#ubuntu-fridge 2006-12-20
<Burgundavia> Madpilot: you a fridge editor?
<Madpilot> never signed up, I just lurk here
<Burgundavia> right
<Burgundavia> we should move the fridge to under the marketing team
#ubuntu-fridge 2006-12-21
<nixternal> hrmm..everyone seen the holiday card that jane silber posted on the fridge-devel list?
<nixternal> i can write it up if needed, but i don't feel right doing so. they left out xubuntu, which for some reason i swore was part of the community
<nixternal> Burgundavia: whats up with the UWN 25 in the queue? does it need to be published?
<Burgundavia> nixternal: yes
<nixternal> roger
<nixternal> submitted. changed 24 to 25 in the top sentence. good job!

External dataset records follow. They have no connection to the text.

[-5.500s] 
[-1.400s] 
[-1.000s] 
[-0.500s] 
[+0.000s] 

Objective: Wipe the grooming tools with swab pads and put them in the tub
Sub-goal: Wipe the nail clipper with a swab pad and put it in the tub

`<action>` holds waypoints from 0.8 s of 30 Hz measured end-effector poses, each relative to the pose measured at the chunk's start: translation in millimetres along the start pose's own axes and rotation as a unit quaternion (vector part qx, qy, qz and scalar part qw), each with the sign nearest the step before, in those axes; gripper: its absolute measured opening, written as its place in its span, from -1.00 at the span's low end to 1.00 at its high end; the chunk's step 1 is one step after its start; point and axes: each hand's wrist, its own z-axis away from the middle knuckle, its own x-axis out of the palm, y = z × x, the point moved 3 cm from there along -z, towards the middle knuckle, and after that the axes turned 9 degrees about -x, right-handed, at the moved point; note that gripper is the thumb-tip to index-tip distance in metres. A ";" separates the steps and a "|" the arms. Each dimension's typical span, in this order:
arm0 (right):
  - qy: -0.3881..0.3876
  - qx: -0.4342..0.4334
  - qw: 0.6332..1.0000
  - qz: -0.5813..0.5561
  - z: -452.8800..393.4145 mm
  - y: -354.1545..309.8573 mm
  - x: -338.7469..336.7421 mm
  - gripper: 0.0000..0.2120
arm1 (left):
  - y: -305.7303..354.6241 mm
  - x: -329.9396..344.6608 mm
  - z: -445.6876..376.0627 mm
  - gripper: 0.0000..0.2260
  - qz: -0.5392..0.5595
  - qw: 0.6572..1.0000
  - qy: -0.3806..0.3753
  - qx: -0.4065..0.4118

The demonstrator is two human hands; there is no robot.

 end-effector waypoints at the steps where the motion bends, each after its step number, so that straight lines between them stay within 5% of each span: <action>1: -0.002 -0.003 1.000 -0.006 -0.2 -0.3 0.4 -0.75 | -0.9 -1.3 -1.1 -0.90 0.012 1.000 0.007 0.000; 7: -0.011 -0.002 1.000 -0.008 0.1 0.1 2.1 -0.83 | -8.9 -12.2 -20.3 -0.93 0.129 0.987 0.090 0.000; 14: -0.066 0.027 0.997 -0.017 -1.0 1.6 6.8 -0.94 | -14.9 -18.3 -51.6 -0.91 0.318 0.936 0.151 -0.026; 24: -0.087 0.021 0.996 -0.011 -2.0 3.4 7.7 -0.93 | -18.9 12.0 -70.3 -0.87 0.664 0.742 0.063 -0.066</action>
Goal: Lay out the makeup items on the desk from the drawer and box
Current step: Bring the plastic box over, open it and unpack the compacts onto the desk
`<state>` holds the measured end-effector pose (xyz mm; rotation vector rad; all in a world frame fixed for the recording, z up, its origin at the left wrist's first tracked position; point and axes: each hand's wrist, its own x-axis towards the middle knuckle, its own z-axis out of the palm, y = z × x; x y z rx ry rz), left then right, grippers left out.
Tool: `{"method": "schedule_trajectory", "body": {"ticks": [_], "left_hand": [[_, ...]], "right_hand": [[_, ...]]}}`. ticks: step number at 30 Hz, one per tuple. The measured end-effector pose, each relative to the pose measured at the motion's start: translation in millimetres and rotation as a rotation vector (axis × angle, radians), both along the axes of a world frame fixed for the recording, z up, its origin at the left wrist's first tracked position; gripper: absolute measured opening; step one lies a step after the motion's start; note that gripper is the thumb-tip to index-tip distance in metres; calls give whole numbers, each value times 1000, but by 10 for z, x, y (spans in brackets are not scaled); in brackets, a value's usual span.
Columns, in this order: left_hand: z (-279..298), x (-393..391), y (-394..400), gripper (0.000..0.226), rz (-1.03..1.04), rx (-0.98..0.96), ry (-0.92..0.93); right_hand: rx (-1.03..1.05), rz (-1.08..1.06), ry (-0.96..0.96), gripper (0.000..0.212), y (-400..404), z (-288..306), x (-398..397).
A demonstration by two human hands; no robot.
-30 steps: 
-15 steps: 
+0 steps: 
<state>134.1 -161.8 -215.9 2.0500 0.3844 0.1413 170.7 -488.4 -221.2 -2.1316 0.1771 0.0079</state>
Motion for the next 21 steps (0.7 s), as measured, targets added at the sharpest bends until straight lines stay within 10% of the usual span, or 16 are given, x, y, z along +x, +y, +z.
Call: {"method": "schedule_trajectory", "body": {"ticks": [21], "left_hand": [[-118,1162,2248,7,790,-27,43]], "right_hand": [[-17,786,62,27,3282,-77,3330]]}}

<ubotu> New on thefridge: Weekly News #25 <http://fridge.ubuntu.com/node/692>
#ubuntu-fridge 2006-12-22
* Starting logfile irclogs/ubuntu-fridge.log
<nixternal> http://fridge.ubuntu.com/node/694
<nixternal> ^^anyone avail to proof and hack that go right ahead
<nixternal> good information about the ubuntu certification program
#ubuntu-fridge 2006-12-23
<Ank_186> Refrigerating?
#ubuntu-fridge 2007-12-20
<Rinchen> thanks beuno
<Rinchen> I didn't want to do it myself.  It's sort of a conflict of interest thing you know... I don't want to be seen as forcing through Canonical news without community review
<boredandblogging> makes sense
<beuno> Rinchen, np, seems reasonable, finishing it up now
<beuno> thanks boredandblogging, I'll give you the link now
<beuno> reviews/edits from both are welcome :D
<beuno> http://fridge.ubuntu.com/node/1276
<beuno> boredandblogging, Rinchen ^
<Rinchen> thanks
<boredandblogging> taking a look
<Rinchen> aarggh that damn theme bug
<Rinchen> that line break on the last sentence looks funny. maybe remove it or <br><br> it?
<Rinchen> like that, yeah
<Rinchen> thanks
 * beuno didn't add any <br>'s
<boredandblogging> just added an extra new line
<beuno> wasn't sure if I should link to mark's post, but I think it's pretty insightful on the topic
<boredandblogging> yeah, maybe we would should mention the license the daily pdf concept?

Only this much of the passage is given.